W sektorze obsługi rynku nieruchomości działają firmy zajmujące się wynajmem oraz zarządzaniem nieruchomościami na potrzeby prowadzenia działalności gospodarczej, a także kupnem, sprzedażą i pośrednictwem w obrocie nieruchomościami.

Według Krajowego Rejestru Długów Biura Informacji Gospodarczej od marca 2020 r. zadłużenie firm obsługujących rynek nieruchomości komercyjnych zwiększyło się o prawie jedną czwartą (24 proc.). Łącznie wszyscy przedstawiciele tej branży wpisani do KRD (3263 podmioty) zalegają na 207,6 mln zł.

W większości są to zobowiązania wobec banków, dostawców energii i ciepła oraz wtórnych wierzycieli. Następne w kolejce po zapłatę należności czekają firmy doradcze i konsultingowe oraz leasingowe. W podobnym stopniu swoich płatności nie regulują najmniejsze podmioty - jednoosobowe działalności gospodarcze (69,8 mln zł długu), jak i spółki z ograniczoną odpowiedzialnością (64,8 mln zł).

Największe zaległości firmy zajmujące się obsługą rynku nieruchomości mają na Mazowszu (71,7 mln zł) - przede wszystkim w Warszawie, gdzie rynek nieruchomości komercyjnych jest największy, a wiele biur, lokali handlowych czy usługowych w pandemii opustoszało. Kolejne miejsca zajmują firmy z branży w województwach śląskim (40,8 mln zł) i łódzkim (26,6 mln zł).

Eksperci zwrócili uwagę, że w pandemii koniunktura na rynku nieruchomości firmowych pogorszyła się. Według szacunków CBRE, na które powołuje się KRD, w 2020 r. np. wartość inwestycji spadła o ok. 30 proc. r/r. Trend spadkowy widoczny jest też w bieżącym roku. W pierwszym półroczu zainwestowane środki były o 9 proc. niższe niż w podobnym okresie rok wcześniej.

Jak zauważył prezes Krajowego Rejestru Długów Adam Łącki, w ostatnich latach wzrost wartości długu w sektorze obsługi rynku nieruchomości firmowych nie przekraczał kilku procent rocznie; pandemia to zmieniła.

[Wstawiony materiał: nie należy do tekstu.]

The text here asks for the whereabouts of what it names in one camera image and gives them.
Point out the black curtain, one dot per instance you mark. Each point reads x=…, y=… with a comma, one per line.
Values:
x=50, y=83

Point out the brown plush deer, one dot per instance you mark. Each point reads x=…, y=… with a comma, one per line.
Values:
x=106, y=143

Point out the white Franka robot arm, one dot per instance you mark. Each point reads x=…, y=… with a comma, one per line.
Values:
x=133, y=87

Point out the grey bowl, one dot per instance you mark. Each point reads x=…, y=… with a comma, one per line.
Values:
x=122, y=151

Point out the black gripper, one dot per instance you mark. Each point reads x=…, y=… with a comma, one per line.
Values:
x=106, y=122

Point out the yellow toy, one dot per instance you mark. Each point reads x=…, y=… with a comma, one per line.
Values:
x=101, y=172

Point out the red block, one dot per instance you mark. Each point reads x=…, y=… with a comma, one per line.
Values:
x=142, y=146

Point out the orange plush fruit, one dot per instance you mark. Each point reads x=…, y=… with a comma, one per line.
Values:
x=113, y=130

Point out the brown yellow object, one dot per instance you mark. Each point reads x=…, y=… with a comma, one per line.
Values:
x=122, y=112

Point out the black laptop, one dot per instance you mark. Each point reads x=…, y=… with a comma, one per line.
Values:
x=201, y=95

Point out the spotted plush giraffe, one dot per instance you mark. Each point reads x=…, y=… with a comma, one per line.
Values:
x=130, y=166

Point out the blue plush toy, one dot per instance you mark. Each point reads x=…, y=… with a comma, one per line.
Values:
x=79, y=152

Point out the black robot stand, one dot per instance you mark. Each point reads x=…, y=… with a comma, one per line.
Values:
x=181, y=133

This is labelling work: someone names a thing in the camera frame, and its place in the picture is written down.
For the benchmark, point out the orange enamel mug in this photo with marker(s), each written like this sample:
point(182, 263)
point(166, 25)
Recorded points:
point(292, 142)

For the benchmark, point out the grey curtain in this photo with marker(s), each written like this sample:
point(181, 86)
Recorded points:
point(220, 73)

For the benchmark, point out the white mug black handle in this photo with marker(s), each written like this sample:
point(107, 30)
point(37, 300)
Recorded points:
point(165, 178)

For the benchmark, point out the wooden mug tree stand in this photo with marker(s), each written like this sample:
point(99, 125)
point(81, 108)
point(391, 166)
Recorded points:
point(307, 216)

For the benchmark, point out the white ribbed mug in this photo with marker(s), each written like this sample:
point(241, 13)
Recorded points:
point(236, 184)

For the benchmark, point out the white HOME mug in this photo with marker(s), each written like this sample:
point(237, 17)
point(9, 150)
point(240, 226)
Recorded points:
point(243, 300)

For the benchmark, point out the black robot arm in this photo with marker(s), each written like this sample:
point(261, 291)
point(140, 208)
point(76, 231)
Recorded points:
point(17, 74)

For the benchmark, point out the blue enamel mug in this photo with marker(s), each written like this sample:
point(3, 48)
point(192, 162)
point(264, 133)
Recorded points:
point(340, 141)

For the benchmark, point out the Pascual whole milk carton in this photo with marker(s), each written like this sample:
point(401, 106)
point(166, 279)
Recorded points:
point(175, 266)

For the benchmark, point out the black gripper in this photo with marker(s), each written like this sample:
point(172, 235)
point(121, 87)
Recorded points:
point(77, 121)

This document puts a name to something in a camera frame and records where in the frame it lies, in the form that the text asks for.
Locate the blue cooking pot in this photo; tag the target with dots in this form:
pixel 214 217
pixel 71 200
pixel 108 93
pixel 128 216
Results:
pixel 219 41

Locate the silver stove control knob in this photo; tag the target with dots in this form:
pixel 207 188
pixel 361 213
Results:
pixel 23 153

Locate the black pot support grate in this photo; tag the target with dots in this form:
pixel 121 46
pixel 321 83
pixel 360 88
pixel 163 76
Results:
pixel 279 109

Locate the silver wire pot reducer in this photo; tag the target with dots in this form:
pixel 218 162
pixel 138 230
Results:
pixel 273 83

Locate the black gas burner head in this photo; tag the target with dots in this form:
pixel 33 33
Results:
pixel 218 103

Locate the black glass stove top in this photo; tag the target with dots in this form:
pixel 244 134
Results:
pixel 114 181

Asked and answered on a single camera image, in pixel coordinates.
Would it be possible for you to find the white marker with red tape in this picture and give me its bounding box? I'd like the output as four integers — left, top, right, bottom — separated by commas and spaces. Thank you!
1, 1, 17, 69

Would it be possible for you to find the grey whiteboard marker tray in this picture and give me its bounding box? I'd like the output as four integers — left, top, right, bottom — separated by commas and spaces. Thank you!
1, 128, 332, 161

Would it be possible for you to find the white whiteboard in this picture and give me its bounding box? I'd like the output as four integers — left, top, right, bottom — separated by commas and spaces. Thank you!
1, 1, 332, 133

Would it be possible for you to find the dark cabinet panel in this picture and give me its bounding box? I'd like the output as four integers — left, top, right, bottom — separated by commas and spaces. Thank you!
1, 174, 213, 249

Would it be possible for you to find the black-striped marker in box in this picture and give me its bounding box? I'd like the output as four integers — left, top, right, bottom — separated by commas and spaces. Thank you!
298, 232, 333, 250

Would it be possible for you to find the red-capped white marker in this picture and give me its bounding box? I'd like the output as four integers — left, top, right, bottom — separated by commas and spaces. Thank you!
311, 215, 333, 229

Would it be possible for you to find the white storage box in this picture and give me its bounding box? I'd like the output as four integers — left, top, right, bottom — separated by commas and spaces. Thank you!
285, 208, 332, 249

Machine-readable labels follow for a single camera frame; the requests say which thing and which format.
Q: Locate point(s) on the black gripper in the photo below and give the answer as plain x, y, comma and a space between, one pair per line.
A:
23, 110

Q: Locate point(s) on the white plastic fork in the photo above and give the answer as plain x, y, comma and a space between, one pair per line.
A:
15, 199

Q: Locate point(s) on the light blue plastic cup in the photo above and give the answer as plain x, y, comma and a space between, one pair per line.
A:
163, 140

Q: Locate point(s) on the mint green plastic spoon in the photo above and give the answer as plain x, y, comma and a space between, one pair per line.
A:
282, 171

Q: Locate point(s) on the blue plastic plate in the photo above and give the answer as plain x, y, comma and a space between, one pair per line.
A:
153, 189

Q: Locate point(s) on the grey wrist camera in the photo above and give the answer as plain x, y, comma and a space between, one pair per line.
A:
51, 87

Od początku marca 2020 r. do końca lipca tego roku zadłużenie branży zwiększyło się w sumie o jedną czwartą

wskazał.

Według Jakuba Kosteckiego prezesa firmy windykacyjnej Kaczmarski Inkasso, partnera KRD, branża wynajmu nieruchomości komercyjnych jest dotknięta konsekwencjami pandemii, wynikającymi m.in. z długotrwałego zamknięcia galerii handlowych.

Opłata za dzierżawę lokalu jest jedną z podstawowych w prowadzonej działalności gospodarczej, dlatego podmioty niepłacące za powierzchnię muszą już mieć znaczne problemy finansowe. Widzimy to po natężeniu spływających do nas zleceń odzyskania należności

stwierdził.

Z danych KRD wynika, że wśród firm zajmujących się obsługą rynku nieruchomości największe zaległości wobec kontrahentów (130 mln zł) mają przedsiębiorstwa wynajmujące lub dzierżawiące lokale użytkowe innym firmom. Według Łąckiego ich dług wobec wierzycieli wzrósł w pandemii o 22 proc. Szef KRD zwrócił uwagę na efekt pandemii widoczny też w innych gałęziach gospodarki, gdy problemy jednej branży odbijają się na kolejnych i tworzy się łańcuch zatorów płatniczych.

Wielu najemców, którzy znaleźli się w kryzysowej sytuacji, rozwiązało lub negocjowało swoje umowy. Jednak nie zawsze było to możliwe. Nie mając jak zarobić, nie byli w stanie zapłacić wynajmującemu, a ten z kolei bez dochodów z najmu sam wpadał w kłopoty finansowe

zauważył.

Firmy specjalizujące się w obsłudze rynku nieruchomości dla firm same też mają swoich dłużników, którzy zalegają im z płatnością ponad 96,5 mln zł. Największe problemy z odzyskaniem należności sektor obsługi nieruchomości komercyjnych ma od firm zajmujących się handlem i naprawą pojazdów (prawie 23 mln zł). Inni dłużnicy to m.in. przedsiębiorstwa działące w budownictwie, zakwaterowaniu i żywieniu; czy związane z kulturą i rozrywką oraz opieką zdrowotną.